EXCERPTED RECORDS.

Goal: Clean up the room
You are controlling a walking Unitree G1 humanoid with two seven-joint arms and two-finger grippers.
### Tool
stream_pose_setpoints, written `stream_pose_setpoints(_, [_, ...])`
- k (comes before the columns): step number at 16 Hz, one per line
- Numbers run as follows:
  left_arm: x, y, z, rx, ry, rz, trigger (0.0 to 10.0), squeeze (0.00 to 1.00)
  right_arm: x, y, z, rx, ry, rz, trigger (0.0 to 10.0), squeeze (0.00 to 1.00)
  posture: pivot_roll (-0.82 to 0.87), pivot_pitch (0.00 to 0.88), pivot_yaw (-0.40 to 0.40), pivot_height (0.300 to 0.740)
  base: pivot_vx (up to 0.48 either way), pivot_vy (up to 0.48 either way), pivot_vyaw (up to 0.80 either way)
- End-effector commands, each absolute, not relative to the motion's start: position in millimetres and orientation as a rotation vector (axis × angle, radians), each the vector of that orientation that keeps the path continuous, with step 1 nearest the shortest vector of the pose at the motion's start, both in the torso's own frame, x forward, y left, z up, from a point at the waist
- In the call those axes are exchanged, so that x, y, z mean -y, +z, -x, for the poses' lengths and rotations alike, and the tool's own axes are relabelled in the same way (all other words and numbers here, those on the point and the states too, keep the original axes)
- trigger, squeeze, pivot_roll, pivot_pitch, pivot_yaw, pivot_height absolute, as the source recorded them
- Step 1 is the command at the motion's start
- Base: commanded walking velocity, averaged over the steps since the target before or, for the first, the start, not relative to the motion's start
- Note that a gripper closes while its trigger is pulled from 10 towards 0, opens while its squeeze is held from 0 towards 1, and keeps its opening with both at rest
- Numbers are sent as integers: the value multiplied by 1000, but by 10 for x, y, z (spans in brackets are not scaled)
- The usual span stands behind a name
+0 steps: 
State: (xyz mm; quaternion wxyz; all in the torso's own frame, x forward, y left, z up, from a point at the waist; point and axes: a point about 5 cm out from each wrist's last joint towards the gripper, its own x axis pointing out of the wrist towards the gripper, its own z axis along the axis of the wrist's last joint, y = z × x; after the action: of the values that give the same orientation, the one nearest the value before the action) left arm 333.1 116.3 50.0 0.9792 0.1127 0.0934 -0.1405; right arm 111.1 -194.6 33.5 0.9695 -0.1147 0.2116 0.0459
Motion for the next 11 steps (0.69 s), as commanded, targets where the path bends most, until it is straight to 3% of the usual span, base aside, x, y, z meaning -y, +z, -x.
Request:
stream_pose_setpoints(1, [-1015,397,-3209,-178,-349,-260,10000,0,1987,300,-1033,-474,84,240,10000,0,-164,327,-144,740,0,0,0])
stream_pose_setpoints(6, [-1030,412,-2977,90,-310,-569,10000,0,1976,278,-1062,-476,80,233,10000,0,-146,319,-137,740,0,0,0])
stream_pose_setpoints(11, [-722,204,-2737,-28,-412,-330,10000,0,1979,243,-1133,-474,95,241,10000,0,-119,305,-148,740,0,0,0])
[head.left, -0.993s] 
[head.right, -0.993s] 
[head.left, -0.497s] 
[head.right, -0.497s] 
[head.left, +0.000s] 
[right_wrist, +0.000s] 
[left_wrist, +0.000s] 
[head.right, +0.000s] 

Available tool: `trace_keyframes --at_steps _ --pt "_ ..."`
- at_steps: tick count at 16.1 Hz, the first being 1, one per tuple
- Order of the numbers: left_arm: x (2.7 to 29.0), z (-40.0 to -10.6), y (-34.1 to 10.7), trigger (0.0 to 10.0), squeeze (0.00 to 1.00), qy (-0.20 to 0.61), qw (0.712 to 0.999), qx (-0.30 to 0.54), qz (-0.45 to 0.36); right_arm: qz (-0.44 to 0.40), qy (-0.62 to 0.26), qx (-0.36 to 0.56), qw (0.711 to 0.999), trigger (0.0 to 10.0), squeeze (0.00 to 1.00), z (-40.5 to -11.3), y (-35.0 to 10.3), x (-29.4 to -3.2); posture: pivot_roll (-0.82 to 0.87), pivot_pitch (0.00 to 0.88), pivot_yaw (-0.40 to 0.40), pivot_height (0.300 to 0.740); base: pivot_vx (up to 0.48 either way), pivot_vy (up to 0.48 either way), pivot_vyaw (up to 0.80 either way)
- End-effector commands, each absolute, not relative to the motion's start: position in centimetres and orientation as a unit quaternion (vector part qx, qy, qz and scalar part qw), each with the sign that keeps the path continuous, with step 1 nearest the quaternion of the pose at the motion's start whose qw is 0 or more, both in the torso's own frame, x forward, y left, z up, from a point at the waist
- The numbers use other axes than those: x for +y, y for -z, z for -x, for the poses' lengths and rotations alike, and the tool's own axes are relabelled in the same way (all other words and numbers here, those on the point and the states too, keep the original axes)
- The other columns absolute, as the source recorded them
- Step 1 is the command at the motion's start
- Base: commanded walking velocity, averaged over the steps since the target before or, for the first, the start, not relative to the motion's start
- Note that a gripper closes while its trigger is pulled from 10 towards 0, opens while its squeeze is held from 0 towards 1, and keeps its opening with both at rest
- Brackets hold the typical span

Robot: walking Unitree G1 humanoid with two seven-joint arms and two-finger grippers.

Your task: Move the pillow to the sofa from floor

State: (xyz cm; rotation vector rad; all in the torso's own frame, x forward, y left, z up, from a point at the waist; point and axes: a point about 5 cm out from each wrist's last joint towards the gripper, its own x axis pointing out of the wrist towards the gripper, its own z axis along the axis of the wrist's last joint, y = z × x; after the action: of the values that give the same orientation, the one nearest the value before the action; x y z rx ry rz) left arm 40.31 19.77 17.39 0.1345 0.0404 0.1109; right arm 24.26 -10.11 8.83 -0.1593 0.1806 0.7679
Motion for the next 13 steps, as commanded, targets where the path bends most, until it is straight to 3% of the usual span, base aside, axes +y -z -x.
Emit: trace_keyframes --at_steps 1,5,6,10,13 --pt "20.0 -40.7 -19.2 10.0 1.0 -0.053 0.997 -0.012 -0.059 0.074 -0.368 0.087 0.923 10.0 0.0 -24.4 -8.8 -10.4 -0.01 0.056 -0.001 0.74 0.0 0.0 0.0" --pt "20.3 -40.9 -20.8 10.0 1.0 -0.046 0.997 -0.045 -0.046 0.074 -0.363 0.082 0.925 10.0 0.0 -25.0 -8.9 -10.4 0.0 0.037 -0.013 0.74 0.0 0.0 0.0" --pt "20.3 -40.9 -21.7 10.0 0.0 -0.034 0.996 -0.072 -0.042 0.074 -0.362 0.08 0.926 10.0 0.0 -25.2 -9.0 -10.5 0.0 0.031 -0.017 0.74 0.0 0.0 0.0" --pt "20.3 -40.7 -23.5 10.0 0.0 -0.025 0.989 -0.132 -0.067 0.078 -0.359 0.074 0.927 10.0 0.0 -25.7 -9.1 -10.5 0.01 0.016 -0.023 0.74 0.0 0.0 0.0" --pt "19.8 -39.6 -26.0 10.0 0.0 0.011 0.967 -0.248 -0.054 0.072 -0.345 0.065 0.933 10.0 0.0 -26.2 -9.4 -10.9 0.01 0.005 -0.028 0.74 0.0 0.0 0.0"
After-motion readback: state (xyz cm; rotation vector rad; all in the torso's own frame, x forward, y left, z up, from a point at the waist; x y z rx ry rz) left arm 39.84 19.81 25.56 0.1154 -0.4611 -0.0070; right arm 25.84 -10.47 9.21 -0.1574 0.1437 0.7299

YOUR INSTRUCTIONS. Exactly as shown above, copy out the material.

ANSWER SECTION.
Goal: Clean up the room
You are controlling a walking Unitree G1 humanoid with two seven-joint arms and two-finger grippers.
### Tool
stream_pose_setpoints, written `stream_pose_setpoints(_, [_, ...])`
- k (comes before the columns): step number at 16 Hz, one per line
- Numbers run as follows:
  left_arm: x, y, z, rx, ry, rz, trigger (0.0 to 10.0), squeeze (0.00 to 1.00)
  right_arm: x, y, z, rx, ry, rz, trigger (0.0 to 10.0), squeeze (0.00 to 1.00)
  posture: pivot_roll (-0.82 to 0.87), pivot_pitch (0.00 to 0.88), pivot_yaw (-0.40 to 0.40), pivot_height (0.300 to 0.740)
  base: pivot_vx (up to 0.48 either way), pivot_vy (up to 0.48 either way), pivot_vyaw (up to 0.80 either way)
- End-effector commands, each absolute, not relative to the motion's start: position in millimetres and orientation as a rotation vector (axis × angle, radians), each the vector of that orientation that keeps the path continuous, with step 1 nearest the shortest vector of the pose at the motion's start, both in the torso's own frame, x forward, y left, z up, from a point at the waist
- In the call those axes are exchanged, so that x, y, z mean -y, +z, -x, for the poses' lengths and rotations alike, and the tool's own axes are relabelled in the same way (all other words and numbers here, those on the point and the states too, keep the original axes)
- trigger, squeeze, pivot_roll, pivot_pitch, pivot_yaw, pivot_height absolute, as the source recorded them
- Step 1 is the command at the motion's start
- Base: commanded walking velocity, averaged over the steps since the target before or, for the first, the start, not relative to the motion's start
- Note that a gripper closes while its trigger is pulled from 10 towards 0, opens while its squeeze is held from 0 towards 1, and keeps its opening with both at rest
- Numbers are sent as integers: the value multiplied by 1000, but by 10 for x, y, z (spans in brackets are not scaled)
- The usual span stands behind a name
+0 steps: 
State: (xyz mm; quaternion wxyz; all in the torso's own frame, x forward, y left, z up, from a point at the waist; point and axes: a point about 5 cm out from each wrist's last joint towards the gripper, its own x axis pointing out of the wrist towards the gripper, its own z axis along the axis of the wrist's last joint, y = z × x; after the action: of the values that give the same orientation, the one nearest the value before the action) left arm 333.1 116.3 50.0 0.9792 0.1127 0.0934 -0.1405; right arm 111.1 -194.6 33.5 0.9695 -0.1147 0.2116 0.0459
Motion for the next 11 steps (0.69 s), as commanded, targets where the path bends most, until it is straight to 3% of the usual span, base aside, x, y, z meaning -y, +z, -x.
Request:
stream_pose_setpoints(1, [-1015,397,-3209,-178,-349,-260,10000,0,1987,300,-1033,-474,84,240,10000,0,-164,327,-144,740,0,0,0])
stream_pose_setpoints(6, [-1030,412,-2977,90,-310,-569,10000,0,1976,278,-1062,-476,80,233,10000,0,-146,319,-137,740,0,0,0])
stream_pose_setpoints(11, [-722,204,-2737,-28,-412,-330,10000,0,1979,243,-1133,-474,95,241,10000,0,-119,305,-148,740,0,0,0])
[head.left, -0.993s] 
[head.right, -0.993s] 
[head.left, -0.497s] 
[head.right, -0.497s] 
[head.left, +0.000s] 
[right_wrist, +0.000s] 
[left_wrist, +0.000s] 
[head.right, +0.000s] 

Available tool: `trace_keyframes --at_steps _ --pt "_ ..."`
- at_steps: tick count at 16.1 Hz, the first being 1, one per tuple
- Order of the numbers: left_arm: x (2.7 to 29.0), z (-40.0 to -10.6), y (-34.1 to 10.7), trigger (0.0 to 10.0), squeeze (0.00 to 1.00), qy (-0.20 to 0.61), qw (0.712 to 0.999), qx (-0.30 to 0.54), qz (-0.45 to 0.36); right_arm: qz (-0.44 to 0.40), qy (-0.62 to 0.26), qx (-0.36 to 0.56), qw (0.711 to 0.999), trigger (0.0 to 10.0), squeeze (0.00 to 1.00), z (-40.5 to -11.3), y (-35.0 to 10.3), x (-29.4 to -3.2); posture: pivot_roll (-0.82 to 0.87), pivot_pitch (0.00 to 0.88), pivot_yaw (-0.40 to 0.40), pivot_height (0.300 to 0.740); base: pivot_vx (up to 0.48 either way), pivot_vy (up to 0.48 either way), pivot_vyaw (up to 0.80 either way)
- End-effector commands, each absolute, not relative to the motion's start: position in centimetres and orientation as a unit quaternion (vector part qx, qy, qz and scalar part qw), each with the sign that keeps the path continuous, with step 1 nearest the quaternion of the pose at the motion's start whose qw is 0 or more, both in the torso's own frame, x forward, y left, z up, from a point at the waist
- The numbers use other axes than those: x for +y, y for -z, z for -x, for the poses' lengths and rotations alike, and the tool's own axes are relabelled in the same way (all other words and numbers here, those on the point and the states too, keep the original axes)
- The other columns absolute, as the source recorded them
- Step 1 is the command at the motion's start
- Base: commanded walking velocity, averaged over the steps since the target before or, for the first, the start, not relative to the motion's start
- Note that a gripper closes while its trigger is pulled from 10 towards 0, opens while its squeeze is held from 0 towards 1, and keeps its opening with both at rest
- Brackets hold the typical span

Robot: walking Unitree G1 humanoid with two seven-joint arms and two-finger grippers.

Your task: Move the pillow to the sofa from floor

State: (xyz cm; rotation vector rad; all in the torso's own frame, x forward, y left, z up, from a point at the waist; point and axes: a point about 5 cm out from each wrist's last joint towards the gripper, its own x axis pointing out of the wrist towards the gripper, its own z axis along the axis of the wrist's last joint, y = z × x; after the action: of the values that give the same orientation, the one nearest the value before the action; x y z rx ry rz) left arm 40.31 19.77 17.39 0.1345 0.0404 0.1109; right arm 24.26 -10.11 8.83 -0.1593 0.1806 0.7679
Motion for the next 13 steps, as commanded, targets where the path bends most, until it is straight to 3% of the usual span, base aside, axes +y -z -x.
Emit: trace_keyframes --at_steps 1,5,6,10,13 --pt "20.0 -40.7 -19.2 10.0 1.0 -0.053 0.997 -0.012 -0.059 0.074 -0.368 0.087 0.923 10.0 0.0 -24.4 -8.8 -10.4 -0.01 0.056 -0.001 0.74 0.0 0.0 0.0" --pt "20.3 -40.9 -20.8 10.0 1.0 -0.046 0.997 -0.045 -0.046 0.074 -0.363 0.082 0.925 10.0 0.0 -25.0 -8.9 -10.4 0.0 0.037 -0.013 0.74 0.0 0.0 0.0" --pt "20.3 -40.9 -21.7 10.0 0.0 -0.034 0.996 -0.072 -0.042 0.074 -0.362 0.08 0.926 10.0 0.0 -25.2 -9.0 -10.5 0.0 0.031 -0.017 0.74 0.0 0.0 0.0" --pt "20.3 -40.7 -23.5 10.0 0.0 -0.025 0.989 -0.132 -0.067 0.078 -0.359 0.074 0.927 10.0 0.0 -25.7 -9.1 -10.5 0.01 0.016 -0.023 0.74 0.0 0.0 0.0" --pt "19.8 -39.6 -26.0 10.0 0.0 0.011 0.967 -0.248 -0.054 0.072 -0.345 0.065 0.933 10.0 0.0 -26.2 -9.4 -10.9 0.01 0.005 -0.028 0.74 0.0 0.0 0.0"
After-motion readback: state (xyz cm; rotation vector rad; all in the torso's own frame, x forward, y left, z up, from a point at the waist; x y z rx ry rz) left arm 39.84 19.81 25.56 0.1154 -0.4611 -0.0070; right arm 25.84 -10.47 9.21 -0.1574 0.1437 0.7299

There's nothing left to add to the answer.